Data items>
┄┄┄┄┄┄┄┄┄┄┄┄┄┄┄┄┄┄┄┄

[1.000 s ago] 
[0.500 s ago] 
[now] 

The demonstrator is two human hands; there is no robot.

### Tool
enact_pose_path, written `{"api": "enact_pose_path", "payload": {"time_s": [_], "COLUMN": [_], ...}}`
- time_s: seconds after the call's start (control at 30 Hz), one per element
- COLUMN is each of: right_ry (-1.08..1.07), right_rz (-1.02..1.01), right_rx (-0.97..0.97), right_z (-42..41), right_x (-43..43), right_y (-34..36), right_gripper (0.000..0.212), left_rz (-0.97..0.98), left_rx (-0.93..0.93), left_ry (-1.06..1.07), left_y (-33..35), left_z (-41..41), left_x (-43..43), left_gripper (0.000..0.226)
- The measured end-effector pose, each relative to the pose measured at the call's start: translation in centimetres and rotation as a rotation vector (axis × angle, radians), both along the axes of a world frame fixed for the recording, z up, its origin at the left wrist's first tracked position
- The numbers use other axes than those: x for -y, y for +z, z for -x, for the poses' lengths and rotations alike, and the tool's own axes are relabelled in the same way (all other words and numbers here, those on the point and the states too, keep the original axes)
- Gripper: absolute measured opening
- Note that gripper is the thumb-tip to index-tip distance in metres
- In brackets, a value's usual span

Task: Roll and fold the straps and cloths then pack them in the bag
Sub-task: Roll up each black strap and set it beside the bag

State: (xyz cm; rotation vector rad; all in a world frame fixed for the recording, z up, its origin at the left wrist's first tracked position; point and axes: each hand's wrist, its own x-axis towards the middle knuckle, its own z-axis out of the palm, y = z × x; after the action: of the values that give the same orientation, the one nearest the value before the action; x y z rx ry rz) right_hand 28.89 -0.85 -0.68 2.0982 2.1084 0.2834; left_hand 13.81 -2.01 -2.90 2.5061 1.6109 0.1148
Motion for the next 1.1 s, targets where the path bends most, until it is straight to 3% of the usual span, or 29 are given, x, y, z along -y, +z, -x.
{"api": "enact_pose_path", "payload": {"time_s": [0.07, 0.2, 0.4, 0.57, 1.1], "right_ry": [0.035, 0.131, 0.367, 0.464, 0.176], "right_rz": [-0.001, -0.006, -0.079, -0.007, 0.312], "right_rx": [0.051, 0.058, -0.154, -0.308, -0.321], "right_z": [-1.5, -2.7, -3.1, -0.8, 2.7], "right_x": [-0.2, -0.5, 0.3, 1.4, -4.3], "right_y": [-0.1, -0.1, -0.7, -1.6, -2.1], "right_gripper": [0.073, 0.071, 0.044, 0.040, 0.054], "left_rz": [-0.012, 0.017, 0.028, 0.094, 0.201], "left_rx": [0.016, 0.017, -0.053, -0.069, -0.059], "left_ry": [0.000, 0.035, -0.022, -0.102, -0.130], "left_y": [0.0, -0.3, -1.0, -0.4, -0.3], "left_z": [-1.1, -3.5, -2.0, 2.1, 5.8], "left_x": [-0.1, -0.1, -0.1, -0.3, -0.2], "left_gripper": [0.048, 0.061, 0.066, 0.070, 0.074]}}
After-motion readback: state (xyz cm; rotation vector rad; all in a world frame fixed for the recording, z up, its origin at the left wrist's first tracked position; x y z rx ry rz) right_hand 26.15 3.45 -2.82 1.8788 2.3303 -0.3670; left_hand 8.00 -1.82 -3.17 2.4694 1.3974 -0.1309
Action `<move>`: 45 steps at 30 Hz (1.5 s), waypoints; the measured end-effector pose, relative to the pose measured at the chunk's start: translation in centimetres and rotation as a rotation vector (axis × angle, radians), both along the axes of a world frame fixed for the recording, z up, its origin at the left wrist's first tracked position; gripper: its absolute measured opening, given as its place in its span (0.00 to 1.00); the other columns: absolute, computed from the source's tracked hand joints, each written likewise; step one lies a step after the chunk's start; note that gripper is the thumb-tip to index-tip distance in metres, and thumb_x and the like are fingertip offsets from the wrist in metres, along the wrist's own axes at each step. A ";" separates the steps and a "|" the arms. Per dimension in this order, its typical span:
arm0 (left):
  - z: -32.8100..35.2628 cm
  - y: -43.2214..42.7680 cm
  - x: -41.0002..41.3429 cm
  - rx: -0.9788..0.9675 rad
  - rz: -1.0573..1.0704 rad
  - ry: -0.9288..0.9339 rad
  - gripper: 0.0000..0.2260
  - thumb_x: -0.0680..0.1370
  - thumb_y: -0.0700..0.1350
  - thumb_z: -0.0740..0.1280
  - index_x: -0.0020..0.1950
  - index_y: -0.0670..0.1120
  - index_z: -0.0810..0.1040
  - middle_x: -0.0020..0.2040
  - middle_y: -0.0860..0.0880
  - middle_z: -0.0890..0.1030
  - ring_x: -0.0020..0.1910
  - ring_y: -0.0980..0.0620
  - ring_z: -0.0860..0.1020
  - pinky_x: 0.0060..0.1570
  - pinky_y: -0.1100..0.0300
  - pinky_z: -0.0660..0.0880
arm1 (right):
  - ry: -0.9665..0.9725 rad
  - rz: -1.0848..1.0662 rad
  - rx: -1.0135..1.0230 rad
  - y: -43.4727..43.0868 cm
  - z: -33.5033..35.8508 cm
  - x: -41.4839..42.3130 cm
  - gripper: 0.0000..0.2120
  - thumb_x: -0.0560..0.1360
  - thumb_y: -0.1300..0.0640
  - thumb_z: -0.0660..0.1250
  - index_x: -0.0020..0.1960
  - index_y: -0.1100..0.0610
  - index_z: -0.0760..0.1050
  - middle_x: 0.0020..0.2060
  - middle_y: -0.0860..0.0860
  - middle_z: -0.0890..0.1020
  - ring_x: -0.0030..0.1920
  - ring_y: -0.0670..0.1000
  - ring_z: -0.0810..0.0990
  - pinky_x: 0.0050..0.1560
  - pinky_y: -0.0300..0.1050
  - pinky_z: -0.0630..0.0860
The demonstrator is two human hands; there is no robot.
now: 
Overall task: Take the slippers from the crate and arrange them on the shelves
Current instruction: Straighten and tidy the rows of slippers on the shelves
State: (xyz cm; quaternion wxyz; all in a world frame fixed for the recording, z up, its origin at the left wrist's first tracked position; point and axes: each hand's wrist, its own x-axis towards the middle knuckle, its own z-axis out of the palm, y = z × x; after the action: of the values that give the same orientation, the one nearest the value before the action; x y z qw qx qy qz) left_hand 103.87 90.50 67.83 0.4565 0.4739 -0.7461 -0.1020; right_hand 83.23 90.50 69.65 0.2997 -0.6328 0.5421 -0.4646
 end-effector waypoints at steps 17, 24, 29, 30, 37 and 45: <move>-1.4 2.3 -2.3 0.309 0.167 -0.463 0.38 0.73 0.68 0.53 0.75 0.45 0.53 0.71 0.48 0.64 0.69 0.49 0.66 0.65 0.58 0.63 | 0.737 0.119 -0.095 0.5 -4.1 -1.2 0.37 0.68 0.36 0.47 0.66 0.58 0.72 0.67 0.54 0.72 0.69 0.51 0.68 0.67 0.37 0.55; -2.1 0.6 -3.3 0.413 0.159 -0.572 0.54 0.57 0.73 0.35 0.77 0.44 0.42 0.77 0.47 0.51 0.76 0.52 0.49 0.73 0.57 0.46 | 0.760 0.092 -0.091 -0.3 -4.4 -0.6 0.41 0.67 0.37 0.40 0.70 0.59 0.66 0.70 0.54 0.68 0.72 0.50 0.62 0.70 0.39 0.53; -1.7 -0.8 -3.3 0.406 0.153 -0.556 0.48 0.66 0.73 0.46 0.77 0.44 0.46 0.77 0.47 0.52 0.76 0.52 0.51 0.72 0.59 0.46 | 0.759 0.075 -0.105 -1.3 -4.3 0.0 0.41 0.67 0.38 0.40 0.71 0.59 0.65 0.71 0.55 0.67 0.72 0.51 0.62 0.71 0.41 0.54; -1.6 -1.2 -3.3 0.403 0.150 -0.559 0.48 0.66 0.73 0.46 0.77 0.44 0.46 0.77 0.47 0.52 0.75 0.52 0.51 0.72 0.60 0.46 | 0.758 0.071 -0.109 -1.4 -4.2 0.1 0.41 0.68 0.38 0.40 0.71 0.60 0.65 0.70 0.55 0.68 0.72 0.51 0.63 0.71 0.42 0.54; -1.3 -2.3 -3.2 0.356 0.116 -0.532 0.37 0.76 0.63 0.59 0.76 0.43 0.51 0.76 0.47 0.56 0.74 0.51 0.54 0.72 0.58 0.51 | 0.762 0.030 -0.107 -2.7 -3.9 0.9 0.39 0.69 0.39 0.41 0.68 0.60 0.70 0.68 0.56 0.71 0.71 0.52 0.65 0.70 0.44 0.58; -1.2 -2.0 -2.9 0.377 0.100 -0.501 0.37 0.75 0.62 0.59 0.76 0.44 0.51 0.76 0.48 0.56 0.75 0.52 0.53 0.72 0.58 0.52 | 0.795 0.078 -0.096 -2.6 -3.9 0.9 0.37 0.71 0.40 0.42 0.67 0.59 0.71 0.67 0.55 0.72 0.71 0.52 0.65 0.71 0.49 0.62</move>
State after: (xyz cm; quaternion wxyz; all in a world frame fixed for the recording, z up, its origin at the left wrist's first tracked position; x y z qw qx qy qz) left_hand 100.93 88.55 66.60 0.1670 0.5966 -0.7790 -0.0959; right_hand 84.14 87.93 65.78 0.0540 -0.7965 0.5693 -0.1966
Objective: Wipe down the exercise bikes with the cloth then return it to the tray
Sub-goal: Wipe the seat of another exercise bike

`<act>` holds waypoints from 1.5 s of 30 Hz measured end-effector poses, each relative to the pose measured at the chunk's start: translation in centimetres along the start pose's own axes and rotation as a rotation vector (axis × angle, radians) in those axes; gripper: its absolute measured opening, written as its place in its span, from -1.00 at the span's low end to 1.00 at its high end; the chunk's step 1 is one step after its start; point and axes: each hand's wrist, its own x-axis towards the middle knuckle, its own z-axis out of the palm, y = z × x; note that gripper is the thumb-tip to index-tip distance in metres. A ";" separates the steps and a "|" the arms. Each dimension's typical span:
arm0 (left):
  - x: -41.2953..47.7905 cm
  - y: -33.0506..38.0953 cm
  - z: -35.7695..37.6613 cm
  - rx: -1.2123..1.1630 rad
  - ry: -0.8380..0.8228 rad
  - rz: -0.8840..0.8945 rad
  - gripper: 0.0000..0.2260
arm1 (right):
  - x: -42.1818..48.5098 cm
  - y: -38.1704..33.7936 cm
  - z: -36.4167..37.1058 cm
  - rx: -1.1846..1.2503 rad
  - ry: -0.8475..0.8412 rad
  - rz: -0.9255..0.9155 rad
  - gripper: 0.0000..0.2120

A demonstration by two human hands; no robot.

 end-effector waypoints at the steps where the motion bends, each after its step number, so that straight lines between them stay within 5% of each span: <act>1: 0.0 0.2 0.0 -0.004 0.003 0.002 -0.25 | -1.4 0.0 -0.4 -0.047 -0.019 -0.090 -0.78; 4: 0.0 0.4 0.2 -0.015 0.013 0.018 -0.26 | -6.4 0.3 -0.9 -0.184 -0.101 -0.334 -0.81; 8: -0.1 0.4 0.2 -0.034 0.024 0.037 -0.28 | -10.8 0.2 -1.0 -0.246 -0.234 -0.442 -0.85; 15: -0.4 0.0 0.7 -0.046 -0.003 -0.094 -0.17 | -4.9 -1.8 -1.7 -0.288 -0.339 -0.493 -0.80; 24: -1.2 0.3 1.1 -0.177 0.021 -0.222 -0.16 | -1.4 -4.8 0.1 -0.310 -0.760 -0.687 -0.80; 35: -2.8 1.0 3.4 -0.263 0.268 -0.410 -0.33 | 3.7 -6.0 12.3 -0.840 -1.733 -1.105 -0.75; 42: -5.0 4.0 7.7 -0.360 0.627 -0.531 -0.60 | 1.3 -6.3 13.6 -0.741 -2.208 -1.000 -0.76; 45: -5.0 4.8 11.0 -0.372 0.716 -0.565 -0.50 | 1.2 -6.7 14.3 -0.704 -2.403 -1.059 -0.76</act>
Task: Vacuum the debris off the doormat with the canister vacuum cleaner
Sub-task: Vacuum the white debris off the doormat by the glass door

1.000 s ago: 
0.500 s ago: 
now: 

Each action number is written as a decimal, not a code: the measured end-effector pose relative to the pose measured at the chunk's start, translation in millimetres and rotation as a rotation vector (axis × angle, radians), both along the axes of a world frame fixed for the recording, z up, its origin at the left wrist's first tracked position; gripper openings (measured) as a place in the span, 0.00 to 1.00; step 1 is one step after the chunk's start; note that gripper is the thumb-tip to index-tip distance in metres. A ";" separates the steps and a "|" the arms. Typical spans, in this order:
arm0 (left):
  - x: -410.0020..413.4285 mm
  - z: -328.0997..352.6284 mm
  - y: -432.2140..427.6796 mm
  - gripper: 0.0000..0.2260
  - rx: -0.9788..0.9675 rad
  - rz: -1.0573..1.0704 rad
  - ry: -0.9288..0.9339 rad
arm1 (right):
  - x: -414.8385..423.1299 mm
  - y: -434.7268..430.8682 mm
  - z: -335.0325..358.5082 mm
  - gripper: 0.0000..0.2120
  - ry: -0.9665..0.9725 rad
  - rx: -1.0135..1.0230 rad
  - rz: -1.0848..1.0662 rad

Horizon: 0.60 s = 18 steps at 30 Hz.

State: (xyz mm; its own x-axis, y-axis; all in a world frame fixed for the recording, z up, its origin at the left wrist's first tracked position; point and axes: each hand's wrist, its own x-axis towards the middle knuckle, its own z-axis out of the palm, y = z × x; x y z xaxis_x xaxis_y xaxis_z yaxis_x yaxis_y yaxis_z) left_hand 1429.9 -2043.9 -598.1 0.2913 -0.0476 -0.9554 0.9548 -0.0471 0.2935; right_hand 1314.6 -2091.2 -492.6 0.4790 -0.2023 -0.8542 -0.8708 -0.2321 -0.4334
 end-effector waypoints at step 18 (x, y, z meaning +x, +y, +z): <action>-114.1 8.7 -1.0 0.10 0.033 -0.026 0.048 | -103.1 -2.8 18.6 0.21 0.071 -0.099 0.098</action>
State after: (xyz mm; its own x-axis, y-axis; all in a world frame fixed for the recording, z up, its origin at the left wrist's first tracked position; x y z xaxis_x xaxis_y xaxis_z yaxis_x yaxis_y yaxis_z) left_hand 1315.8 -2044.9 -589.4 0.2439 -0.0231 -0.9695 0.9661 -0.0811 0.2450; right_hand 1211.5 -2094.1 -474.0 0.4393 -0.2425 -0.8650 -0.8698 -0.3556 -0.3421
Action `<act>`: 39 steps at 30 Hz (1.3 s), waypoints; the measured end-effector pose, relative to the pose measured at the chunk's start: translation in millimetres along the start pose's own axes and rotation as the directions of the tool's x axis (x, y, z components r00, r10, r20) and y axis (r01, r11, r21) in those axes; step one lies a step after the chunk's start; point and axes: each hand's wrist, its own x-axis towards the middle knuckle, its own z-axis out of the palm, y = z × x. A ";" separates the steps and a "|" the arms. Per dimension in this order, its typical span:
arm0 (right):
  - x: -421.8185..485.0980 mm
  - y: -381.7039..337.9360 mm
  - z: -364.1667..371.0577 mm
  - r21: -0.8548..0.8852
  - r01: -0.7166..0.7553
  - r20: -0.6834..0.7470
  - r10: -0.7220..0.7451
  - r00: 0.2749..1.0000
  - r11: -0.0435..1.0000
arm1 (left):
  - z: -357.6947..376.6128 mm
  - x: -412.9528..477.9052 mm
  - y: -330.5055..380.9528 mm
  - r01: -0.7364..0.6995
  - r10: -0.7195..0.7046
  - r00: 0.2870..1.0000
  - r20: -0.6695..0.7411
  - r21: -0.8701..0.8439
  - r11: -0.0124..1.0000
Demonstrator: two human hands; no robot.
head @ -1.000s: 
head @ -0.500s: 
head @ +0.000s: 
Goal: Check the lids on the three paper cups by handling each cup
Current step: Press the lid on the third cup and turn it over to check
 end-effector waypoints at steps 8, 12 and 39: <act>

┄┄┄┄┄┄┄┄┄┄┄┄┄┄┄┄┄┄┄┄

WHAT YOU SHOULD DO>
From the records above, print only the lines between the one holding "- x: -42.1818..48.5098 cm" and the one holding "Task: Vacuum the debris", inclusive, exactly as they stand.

SOLVED PROBLEM>
  - x: -42.1818..48.5098 cm
  - y: -38.1704..33.7936 cm
  - z: -36.4167..37.1058 cm
  - rx: -1.1846..1.2503 rad
  - ry: -0.8475..0.8412 rad
  - rz: -0.9255..0.9155 rad
  - gripper: 0.0000..0.2120

A demonstration by two human hands; no robot.

 end-effector waypoints at the steps where the motion bends, each after its step number, so that straight lines between them stay within 5% of each span: <act>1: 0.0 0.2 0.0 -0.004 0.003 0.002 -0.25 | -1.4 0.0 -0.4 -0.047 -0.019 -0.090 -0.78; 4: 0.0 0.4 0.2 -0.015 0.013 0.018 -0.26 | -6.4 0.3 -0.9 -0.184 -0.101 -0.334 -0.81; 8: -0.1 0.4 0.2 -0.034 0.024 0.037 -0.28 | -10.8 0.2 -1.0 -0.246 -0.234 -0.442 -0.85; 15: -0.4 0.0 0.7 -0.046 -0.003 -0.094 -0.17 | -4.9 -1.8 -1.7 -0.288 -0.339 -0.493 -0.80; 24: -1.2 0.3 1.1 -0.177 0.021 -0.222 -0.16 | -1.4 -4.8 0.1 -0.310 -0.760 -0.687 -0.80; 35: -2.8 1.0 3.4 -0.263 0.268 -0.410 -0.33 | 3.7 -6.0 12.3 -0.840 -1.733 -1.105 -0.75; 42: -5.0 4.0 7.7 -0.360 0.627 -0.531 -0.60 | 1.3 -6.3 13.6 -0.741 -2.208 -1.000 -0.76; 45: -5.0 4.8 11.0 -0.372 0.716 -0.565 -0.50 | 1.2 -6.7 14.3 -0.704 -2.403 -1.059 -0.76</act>
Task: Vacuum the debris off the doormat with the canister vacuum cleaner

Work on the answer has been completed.